术后死亡率的多因素logistic回归分析结果
术后死亡率的多因素logistic回归分析结果
| 因素 | OR值 | 95%CI | P值 |
|---|---|---|---|
| 因素(术后30 d) | |||
慢性阻塞性肺炎 | 9.848 | 1.160~83.569 | 0.036 |
感染性心内膜炎 | 20.163 | 1.227~331.440 | 0.035 |
| 因素(全因死亡) | |||
治疗手段(外科/介入) | 0.054 | 0.007~0.445 | 0.007 |
肾功能不全 | 6.218 | 1.961~19.719 | 0.002 |
3.随访结果:中位21(11.5,32.0)个月随访期内两组患者心功能NYHA Ⅲ级以上患者均较术前减少,两组间比较差异无统计学意义。随访期内介入组死亡1例,外科组死亡9例,介入组随访期内全因死亡风险优于外科组(OR:0.054,95%CI:0.007~0.445,P=0.007),Kaplan-Meier生存分析曲线见图1。而肾功能不全则是中期死亡风险的一项重要预测指标(OR:4.918,95%CI:1.261~19.179,P=0.002)。见表3。
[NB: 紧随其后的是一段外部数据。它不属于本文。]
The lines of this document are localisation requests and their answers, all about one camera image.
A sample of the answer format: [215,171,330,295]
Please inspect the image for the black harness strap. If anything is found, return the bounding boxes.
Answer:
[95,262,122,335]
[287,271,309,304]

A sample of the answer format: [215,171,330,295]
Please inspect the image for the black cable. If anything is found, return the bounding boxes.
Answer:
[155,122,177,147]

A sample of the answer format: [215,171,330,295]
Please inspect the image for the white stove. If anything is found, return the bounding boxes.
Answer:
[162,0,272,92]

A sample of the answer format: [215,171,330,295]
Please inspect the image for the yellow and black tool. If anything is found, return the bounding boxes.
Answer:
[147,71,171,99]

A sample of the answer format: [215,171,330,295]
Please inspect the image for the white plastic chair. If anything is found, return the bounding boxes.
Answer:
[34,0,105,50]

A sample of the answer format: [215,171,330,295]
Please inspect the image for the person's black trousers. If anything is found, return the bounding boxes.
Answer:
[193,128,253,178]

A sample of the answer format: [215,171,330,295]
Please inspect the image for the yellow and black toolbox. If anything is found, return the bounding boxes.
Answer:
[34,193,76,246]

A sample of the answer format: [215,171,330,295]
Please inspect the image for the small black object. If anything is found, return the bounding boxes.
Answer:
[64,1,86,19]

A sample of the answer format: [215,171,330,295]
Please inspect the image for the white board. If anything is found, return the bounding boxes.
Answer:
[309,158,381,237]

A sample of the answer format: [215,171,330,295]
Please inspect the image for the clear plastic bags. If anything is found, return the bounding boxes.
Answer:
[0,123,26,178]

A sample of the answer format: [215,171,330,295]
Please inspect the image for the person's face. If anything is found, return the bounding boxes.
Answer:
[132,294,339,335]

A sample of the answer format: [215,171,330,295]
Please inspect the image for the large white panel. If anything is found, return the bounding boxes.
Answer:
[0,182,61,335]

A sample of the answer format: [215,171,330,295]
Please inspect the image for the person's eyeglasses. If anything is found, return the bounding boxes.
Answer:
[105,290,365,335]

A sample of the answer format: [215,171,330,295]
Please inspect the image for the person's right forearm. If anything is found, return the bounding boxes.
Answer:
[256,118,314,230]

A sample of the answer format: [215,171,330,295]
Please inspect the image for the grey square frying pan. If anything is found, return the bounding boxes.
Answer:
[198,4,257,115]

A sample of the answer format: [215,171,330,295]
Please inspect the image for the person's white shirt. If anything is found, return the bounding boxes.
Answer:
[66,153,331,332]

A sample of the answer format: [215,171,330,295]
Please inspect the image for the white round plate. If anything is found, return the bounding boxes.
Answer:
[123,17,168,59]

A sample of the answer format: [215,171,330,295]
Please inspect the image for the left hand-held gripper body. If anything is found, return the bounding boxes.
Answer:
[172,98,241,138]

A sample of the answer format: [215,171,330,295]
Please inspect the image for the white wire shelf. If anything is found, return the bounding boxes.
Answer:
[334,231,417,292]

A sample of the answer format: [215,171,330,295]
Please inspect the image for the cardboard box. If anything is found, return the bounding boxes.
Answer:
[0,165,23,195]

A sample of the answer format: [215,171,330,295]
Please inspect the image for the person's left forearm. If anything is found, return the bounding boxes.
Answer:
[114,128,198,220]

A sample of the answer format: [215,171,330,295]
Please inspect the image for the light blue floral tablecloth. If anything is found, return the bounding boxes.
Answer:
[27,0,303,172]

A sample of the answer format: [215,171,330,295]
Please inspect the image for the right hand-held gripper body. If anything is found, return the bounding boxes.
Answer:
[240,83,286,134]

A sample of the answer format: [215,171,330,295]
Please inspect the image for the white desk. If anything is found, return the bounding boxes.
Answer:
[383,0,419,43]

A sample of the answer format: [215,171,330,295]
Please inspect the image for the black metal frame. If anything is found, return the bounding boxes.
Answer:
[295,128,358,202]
瓣周漏是心脏瓣膜替换术后常见的并发症,严重的瓣周漏会导致心衰或溶血等临床症状,影响长期预后,因此需积极治疗。许多研究从不同角度论证了瓣周漏介入或外科治疗的效果,但是临床上如何选择治疗策略,其相关的数据依然非常匮乏。本研究对本院近4年来瓣周漏介入和外科治疗的患者进行比较分析,得出如下几点临床提示:(1)介入与外科均能有效治疗瓣周漏,外科治疗残余漏发生率更低,而介入治疗简便易行,能够最大化地节约医疗成本与病患负担;(2)数据矫正后,两种治疗方式在术后30 d死亡风险差异无统计学意义,30 d死亡仅与合并慢阻肺及是否发生过感染性心内膜炎有关,因此对瓣周漏进行干预时应重视患者基础疾病;(3)两种治疗方式中,介入治疗的中期死亡风险低于外科治疗,而是否合并肾功能不全是中期死亡的另一项重要预测指标。
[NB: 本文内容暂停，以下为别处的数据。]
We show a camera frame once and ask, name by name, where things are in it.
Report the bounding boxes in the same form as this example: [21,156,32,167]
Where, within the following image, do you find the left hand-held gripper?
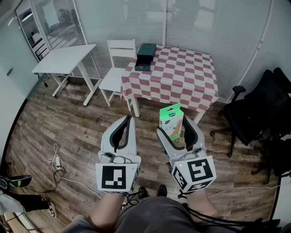
[95,115,142,194]

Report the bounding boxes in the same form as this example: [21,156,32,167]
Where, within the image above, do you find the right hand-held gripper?
[156,116,217,195]

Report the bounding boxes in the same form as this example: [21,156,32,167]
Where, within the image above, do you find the green and white packet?
[159,102,184,143]

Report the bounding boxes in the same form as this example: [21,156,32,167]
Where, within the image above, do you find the dark green drawer box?
[134,43,157,72]

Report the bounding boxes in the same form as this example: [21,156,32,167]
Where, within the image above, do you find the person's left forearm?
[89,192,125,231]

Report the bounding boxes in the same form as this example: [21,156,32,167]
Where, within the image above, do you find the person's right forearm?
[187,189,221,223]

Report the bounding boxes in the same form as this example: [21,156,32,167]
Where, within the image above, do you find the person's black right shoe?
[156,184,168,198]

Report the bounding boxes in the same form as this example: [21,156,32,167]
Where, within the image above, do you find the white wooden chair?
[98,39,136,107]

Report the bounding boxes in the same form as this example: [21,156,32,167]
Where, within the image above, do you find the red white checkered tablecloth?
[120,45,220,114]

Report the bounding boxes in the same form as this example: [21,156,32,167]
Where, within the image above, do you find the person's grey shorts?
[60,196,253,233]

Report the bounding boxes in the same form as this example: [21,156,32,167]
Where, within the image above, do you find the black office chair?
[210,67,291,185]

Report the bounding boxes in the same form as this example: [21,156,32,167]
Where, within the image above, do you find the white folding table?
[31,43,102,106]

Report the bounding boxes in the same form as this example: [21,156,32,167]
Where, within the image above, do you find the background shelf unit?
[28,31,50,61]

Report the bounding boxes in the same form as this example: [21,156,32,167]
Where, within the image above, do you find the thin white floor cable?
[207,184,281,199]

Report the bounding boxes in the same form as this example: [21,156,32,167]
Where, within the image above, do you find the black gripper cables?
[181,193,281,228]

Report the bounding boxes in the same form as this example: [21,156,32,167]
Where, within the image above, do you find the black plug with cable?
[37,73,69,88]
尽管不同的研究肯定了介入技术在瓣周漏治疗领域的地位,但将介入治疗与外科进行效果及成本比较的研究,特别是样本量超过100例的研究仍然非常少。本研究将治疗结果与医疗成本共同纳入比较,与诸多研究存在共同认识又有不同点。首先,由于外科手术是在直视下进行修补或再换瓣,因此外科组技术成功率更高(98.7%),术后残余分流发生率更低(13.3%),多项不同的研究均肯定了这一点 [12, 13, 14]。介入治疗技术成功率低的主要原因是瓣周漏的介入治疗操作复杂,学习曲线较长,此外目前缺乏瓣周漏封堵专用器械,常需一些技术补充[15],因此解释了瓣周漏封堵残余分流的发生率明显高于其他结构性心脏病封堵的原因[16]。同时本研究也进一步明确了相对于外科组,介入组体现出了手术时间、总住院时间以及ICU使用时间更短,总住院费用更低等优势,为该类患者治疗方案的选择提供了临床经济学证据。
其次,本研究外科组30 d死亡率为11.8%,但只有合并慢阻肺以及感染性心内膜炎是30 d死亡的预测指标。分析主要原因为,患者的肺功能状况直接影响外科术后的恢复情况,合并感染性心内膜炎的患者许多需要外科处理,因此初步统计介入组30 d死亡率显著优于外科组,而通过数据矫正后两组差异无统计意义。在一项单中心10年间的比较研究中[17],围手术期死亡率同样是外科组看似更高,但通过数据矫正,两种治疗方案差异并无统计学意义。只有合并感染性心内膜炎、慢性肾功能不全以及严重的瓣环钙化是围手术期死亡的预测因素。
第三,虽然国外的许多研究认为再次外科手术和介入治疗比较长期生存率有差异[17, 18],但本研究认为在中期生存率方面介入治疗依然具有较大优势。介入治疗存在创伤小,无需全身麻醉,无需体外循环等特点,因此在术后恢复及社区医疗管理上具备其特有优势。同时,本研究发现肾功能不全是影响中长期预后的危险因素,Taramasso等[14]在一项最长14年的瓣周漏外科修复随访中同样论证了这一观点。需要重视的是除患者本身存在肾功能基础疾病外,瓣周漏导致的溶血同样会造成肾功能受损,特别是介入治疗的患者残余分流的发生率较高,应提防术后新发溶血或溶血加重。本中心介入治疗患者随访期内术后溶血加重仅1例,可能与样本量小、随访周期短有关。
本研究尚存在一些局限性,作为回顾性分析,且由于瓣周漏治疗的样本量较小,不可避免地存在选择性偏倚。其次,瓣周漏介入治疗在本中心2015年底引入后逐步推广,因此介入患者的时间构成更为偏后,随访周期略短于外科组。未来应组织随机对照试验,更有信度地评价两种治疗方式对于瓣周漏治疗的效果。
总之,无论是外科还是介入治疗均是瓣周漏的有效治疗手段,外科治疗成功率更高,即刻效果更好,而介入治疗中期结果更为满意且医疗成本更低。瓣周漏的患者病情较复杂,术前应详细评估,对于再次外科手术的高危患者,可以首选介入治疗。